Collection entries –
★ ★ ★

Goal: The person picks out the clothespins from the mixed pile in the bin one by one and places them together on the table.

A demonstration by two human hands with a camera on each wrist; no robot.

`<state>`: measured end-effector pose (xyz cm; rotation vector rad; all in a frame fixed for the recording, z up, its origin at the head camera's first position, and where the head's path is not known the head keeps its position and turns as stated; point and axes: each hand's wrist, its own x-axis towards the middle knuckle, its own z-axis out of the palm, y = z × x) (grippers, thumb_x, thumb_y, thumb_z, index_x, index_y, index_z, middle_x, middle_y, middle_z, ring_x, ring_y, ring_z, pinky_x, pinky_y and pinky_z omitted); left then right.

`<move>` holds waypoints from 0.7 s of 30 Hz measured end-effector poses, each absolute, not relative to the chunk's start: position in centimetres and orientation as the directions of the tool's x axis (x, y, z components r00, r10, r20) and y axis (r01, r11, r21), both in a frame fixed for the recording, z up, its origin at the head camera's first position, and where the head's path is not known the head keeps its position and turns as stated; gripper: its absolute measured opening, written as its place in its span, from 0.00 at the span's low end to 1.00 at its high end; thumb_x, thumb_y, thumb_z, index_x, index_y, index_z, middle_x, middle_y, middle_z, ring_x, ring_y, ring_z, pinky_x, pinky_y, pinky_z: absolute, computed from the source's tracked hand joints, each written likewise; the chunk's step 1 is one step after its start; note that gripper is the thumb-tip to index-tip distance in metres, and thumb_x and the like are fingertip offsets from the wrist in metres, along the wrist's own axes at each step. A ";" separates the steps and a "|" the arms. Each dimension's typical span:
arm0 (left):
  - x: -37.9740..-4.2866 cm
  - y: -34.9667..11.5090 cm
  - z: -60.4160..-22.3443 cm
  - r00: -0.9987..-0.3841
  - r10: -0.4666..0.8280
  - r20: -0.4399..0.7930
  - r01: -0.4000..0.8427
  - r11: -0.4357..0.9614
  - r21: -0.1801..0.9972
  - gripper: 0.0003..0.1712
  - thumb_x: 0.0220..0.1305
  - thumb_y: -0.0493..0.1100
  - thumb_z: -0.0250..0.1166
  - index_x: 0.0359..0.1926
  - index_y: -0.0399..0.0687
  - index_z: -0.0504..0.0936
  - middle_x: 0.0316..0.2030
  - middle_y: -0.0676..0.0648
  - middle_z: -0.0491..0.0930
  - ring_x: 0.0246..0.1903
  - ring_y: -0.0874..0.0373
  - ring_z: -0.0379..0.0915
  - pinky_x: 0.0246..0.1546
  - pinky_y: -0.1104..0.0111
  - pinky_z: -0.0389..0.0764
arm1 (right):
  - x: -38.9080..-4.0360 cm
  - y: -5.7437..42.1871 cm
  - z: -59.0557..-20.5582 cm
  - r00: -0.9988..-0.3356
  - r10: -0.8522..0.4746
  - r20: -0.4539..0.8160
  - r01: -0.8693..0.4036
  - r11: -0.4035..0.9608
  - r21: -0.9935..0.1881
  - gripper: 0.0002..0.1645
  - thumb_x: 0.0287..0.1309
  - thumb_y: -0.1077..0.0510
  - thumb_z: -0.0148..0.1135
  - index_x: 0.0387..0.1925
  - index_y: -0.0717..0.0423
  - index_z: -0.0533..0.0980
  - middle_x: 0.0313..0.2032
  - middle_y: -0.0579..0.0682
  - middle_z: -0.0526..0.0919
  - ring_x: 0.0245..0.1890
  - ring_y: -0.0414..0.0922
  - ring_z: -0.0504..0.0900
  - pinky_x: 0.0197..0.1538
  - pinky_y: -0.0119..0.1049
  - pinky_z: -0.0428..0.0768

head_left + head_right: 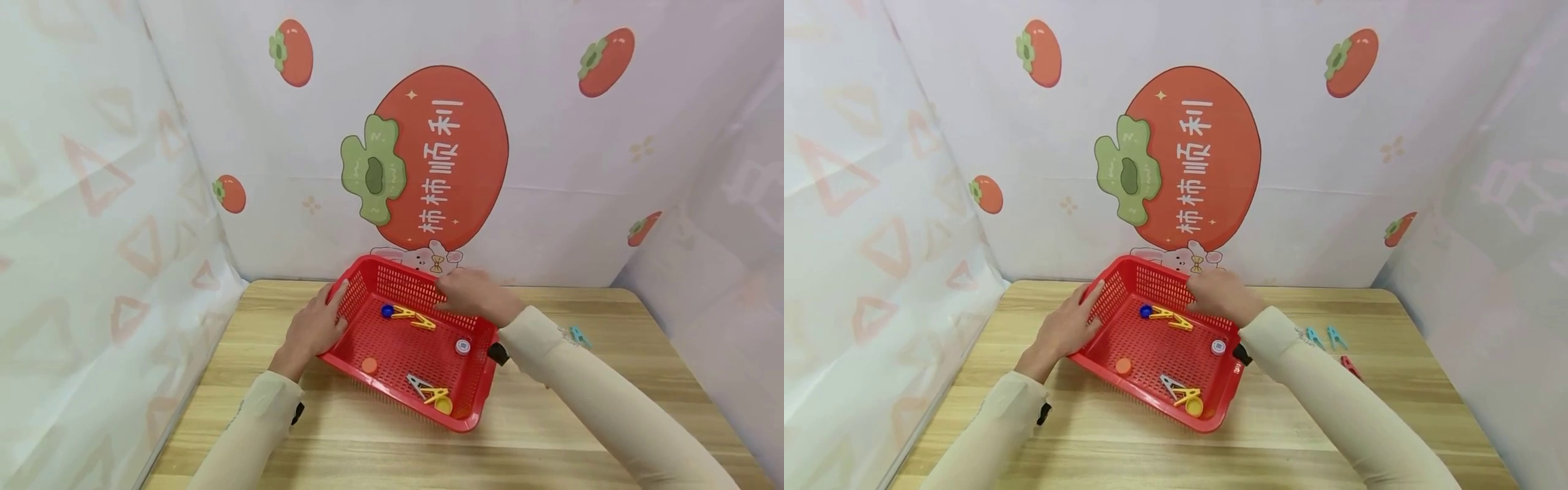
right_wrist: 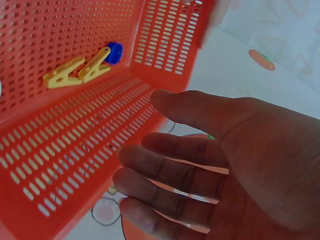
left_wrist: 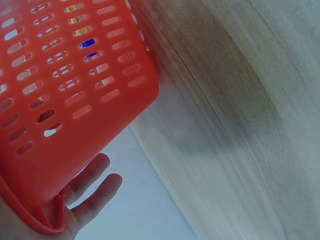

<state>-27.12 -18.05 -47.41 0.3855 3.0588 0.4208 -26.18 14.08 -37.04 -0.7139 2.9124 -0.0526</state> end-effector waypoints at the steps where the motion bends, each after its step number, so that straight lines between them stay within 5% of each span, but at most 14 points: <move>1: -27.1 -18.0 -47.4 -0.969 0.248 0.006 0.240 0.933 0.268 0.49 0.75 0.47 0.62 0.90 0.59 0.50 0.83 0.35 0.57 0.65 0.38 0.74 0.58 0.40 0.87 | -26.3 13.7 -37.2 -0.874 -0.465 -0.138 -0.460 0.885 -0.068 0.28 0.64 0.44 0.78 0.58 0.55 0.86 0.46 0.52 0.93 0.40 0.47 0.91 0.52 0.49 0.92; 8: -27.0 -17.9 -47.4 -0.971 0.241 0.006 0.234 0.936 0.264 0.49 0.75 0.47 0.63 0.90 0.60 0.50 0.83 0.35 0.58 0.65 0.38 0.74 0.58 0.40 0.86 | -27.3 11.6 -38.4 -0.855 -0.483 -0.187 -0.472 0.876 -0.102 0.27 0.64 0.44 0.78 0.57 0.56 0.86 0.43 0.50 0.92 0.35 0.43 0.87 0.49 0.44 0.93; 21: -26.9 -17.8 -47.3 -0.969 0.245 0.012 0.240 0.934 0.265 0.50 0.75 0.47 0.63 0.90 0.60 0.50 0.83 0.35 0.58 0.66 0.38 0.75 0.58 0.39 0.86 | -28.4 9.3 -40.9 -0.873 -0.395 -0.287 -0.396 0.917 -0.058 0.26 0.65 0.43 0.77 0.56 0.54 0.86 0.45 0.50 0.90 0.41 0.48 0.84 0.56 0.48 0.90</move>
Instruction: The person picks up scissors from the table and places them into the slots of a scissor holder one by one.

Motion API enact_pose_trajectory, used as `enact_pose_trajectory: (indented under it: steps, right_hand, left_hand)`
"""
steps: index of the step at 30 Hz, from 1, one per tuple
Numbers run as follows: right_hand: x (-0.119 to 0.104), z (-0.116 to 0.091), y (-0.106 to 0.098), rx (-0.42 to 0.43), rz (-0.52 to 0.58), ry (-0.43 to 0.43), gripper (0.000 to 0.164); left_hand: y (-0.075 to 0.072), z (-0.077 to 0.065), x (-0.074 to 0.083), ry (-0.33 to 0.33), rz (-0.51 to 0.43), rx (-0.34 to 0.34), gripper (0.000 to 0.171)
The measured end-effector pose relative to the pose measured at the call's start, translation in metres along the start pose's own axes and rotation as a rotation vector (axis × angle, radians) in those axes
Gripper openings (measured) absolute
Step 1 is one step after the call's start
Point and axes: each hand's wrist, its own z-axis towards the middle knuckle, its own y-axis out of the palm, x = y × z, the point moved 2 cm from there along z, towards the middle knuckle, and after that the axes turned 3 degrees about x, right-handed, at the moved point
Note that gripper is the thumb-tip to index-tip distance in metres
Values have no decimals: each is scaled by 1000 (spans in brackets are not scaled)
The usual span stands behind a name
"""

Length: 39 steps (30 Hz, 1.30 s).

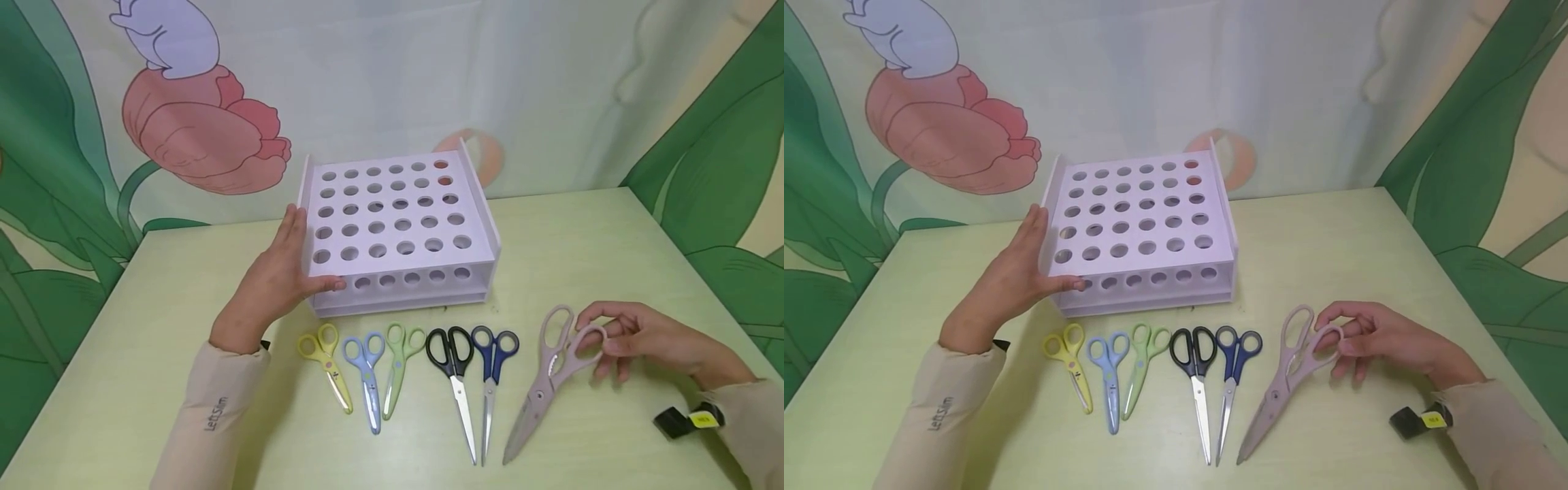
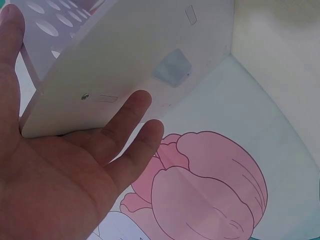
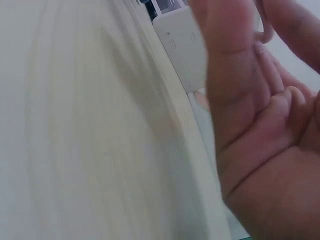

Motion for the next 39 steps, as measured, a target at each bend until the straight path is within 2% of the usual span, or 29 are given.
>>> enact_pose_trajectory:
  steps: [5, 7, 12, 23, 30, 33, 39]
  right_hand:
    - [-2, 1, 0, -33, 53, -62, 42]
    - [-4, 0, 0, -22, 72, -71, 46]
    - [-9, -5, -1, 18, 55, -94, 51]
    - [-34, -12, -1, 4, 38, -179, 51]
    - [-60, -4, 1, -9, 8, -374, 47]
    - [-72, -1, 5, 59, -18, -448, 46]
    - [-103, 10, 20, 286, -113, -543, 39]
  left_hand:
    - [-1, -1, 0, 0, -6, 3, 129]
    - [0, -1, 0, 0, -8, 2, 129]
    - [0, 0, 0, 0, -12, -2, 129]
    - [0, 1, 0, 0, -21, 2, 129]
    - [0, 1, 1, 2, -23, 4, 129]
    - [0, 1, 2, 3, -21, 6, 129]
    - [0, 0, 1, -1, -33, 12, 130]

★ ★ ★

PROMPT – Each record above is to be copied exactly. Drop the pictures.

FINISHED TASK –
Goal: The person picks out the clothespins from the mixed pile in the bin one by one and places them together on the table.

A demonstration by two human hands with a camera on each wrist; no robot.

`<state>`: measured end-effector pose (xyz cm; rotation vector rad; all in a frame fixed for the recording, z up, its origin at the head camera's first position, and where the head's path is not known the head keeps its position and turns as stated; point and axes: each hand's wrist, its own x-axis towards the middle knuckle, its own z-axis out of the palm, y = z × x) (grippers, thumb_x, thumb_y, thumb_z, index_x, index_y, index_z, middle_x, middle_y, middle_z, ring_x, ring_y, ring_z, pinky_x, pinky_y and pinky_z omitted); left then right.

`<move>` holds waypoints from 0.7 s of 30 Hz measured end-effector poses, each absolute, not relative to the chunk's start: position in centimetres and orientation as the directions of the tool's x axis (x, y, z components r00, r10, r20) and y axis (r01, r11, r21), both in a frame fixed for the recording, z up, its origin at the head camera's first position, and where the head's path is not known the head keeps its position and turns as stated; gripper: its absolute measured opening, written as its place in its span, from 0.00 at the span's low end to 1.00 at its high end; thumb_x, thumb_y, thumb_z, index_x, index_y, index_z, middle_x, middle_y, middle_z, ring_x, ring_y, ring_z, pinky_x, pinky_y, pinky_z: absolute, computed from the source's tracked hand joints, each written likewise; the chunk's step 1 is one step after its start; note that gripper is the thumb-tip to index-tip distance in metres, and thumb_x and the like are fingertip offsets from the wrist in metres, along the wrist's own axes at each step. A ";" separates the steps and a "|" the arms. Each dimension's typical span:
arm0 (left):
  - x: -37.9740..-4.2866 cm
  - y: -34.9667..11.5090 cm
  - z: -60.4160..-22.3443 cm
  - r00: -0.9987..-0.3841
  - r10: -0.4666..0.8280
  - r20: -0.4399..0.7930
  - r01: -0.4000..0.8427
  - r11: -0.4357..0.9614
  - r21: -0.1801..0.9972
  - gripper: 0.0003..0.1712
  - thumb_x: 0.0220..0.1305
  - thumb_y: -0.0493..0.1100
  - thumb_z: -0.0250..0.1166
  - index_x: 0.0359..0.1926
  - index_y: -0.0399..0.0687
  - index_z: -0.0504..0.0936
  - middle_x: 0.0316..0.2030
  - middle_y: -0.0676..0.0648
  - middle_z: -0.0491..0.0930
  - ring_x: 0.0246..0.1903
  - ring_y: -0.0874..0.0373
  - ring_z: -0.0379..0.0915
  - pinky_x: 0.0246..0.1546
  - pinky_y: -0.1104..0.0111
  - pinky_z: -0.0389..0.0764
arm1 (right):
  - x: -38.9080..-4.0360 cm
  - y: -5.7437..42.1871 cm
  - z: -59.0557..-20.5582 cm
  - r00: -0.9988..-0.3356
  - r10: -0.8522..0.4746
  - r20: -0.4539..0.8160
  - r01: -0.8693..0.4036
  - r11: -0.4035..0.9608
  - r21: -0.9935..0.1881
  - gripper: 0.0002..0.1645
  - thumb_x: 0.0287..0.1309
  - thumb_y: -0.1077..0.0510
  - thumb_z: -0.0148..0.1135
  - index_x: 0.0387..0.1925
  - index_y: -0.0717..0.0423
  - index_z: -0.0533..0.0980
  - middle_x: 0.0313..0.2032
  - middle_y: -0.0579..0.0682
  - middle_z: -0.0526..0.0919
  - ring_x: 0.0245..0.1890
  - ring_y: -0.0414..0.0922
  - ring_z: -0.0504..0.0900
  - pinky_x: 0.0197..0.1538
  - pinky_y: -0.0119..0.1049
  - pinky_z: -0.0428..0.0768

head_left + head_right: 
right_wrist: 
left_wrist: 

<state>-27.12 -18.05 -47.41 0.3855 3.0588 0.4208 -26.18 14.08 -37.04 -0.7139 2.9124 -0.0526</state> end-effector waypoints at the steps where the motion bends, each after its step number, so that straight lines between them stay within 5% of each span, but at most 14 points: <move>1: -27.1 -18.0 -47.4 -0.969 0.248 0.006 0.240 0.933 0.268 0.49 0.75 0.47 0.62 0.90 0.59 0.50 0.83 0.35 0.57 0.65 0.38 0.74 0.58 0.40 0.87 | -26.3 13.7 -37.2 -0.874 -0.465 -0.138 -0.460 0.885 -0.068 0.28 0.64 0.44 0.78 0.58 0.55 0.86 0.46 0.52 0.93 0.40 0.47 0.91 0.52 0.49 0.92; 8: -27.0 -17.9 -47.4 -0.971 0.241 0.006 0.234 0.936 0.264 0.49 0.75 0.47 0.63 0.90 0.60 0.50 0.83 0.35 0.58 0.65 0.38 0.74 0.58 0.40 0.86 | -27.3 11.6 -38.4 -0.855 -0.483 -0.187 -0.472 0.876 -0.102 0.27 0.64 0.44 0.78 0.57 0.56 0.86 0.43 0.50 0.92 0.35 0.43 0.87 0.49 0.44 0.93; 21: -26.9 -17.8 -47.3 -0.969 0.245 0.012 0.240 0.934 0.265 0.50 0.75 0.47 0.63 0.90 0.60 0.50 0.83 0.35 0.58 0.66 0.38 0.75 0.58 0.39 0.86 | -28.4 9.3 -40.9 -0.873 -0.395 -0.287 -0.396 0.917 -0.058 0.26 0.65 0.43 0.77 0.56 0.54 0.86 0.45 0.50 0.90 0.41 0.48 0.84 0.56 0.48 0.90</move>
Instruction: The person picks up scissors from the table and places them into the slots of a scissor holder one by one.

Motion API enact_pose_trajectory, used as `enact_pose_trajectory: (indented under it: steps, right_hand, left_hand)`
"""
steps: index of the step at 30 Hz, from 1, one per tuple
Numbers run as follows: right_hand: x (-0.119 to 0.104), z (-0.116 to 0.091), y (-0.106 to 0.098), rx (-0.42 to 0.43), rz (-0.52 to 0.58), ry (-0.43 to 0.43), gripper (0.000 to 0.164); left_hand: y (-0.075 to 0.072), z (-0.077 to 0.065), x (-0.074 to 0.083), ry (-0.33 to 0.33), rz (-0.51 to 0.43), rx (-0.34 to 0.34), gripper (0.000 to 0.171)
The measured end-effector pose relative to the pose measured at the call's start, translation in metres along the start pose's own axes and rotation as a rotation vector (axis × angle, radians) in those axes
Gripper openings (measured) absolute
Step 1 is one step after the call's start
Point and axes: each hand's wrist, its own z-axis towards the middle knuckle, its own y-axis out of the palm, x = y × z, the point moved 2 cm from there along z, towards the middle knuckle, and after that the axes turned 3 degrees about x, right-handed, at the moved point
Note that gripper is the thumb-tip to index-tip distance in metres
Values have no decimals: each is scaled by 1000 (spans in brackets are not scaled)
The usual span stands behind a name
"""

Length: 39 steps (30 Hz, 1.30 s).


Motion for the next 39 steps, as measured, a target at each bend until the straight path is within 2% of the usual span, or 29 are given.
>>> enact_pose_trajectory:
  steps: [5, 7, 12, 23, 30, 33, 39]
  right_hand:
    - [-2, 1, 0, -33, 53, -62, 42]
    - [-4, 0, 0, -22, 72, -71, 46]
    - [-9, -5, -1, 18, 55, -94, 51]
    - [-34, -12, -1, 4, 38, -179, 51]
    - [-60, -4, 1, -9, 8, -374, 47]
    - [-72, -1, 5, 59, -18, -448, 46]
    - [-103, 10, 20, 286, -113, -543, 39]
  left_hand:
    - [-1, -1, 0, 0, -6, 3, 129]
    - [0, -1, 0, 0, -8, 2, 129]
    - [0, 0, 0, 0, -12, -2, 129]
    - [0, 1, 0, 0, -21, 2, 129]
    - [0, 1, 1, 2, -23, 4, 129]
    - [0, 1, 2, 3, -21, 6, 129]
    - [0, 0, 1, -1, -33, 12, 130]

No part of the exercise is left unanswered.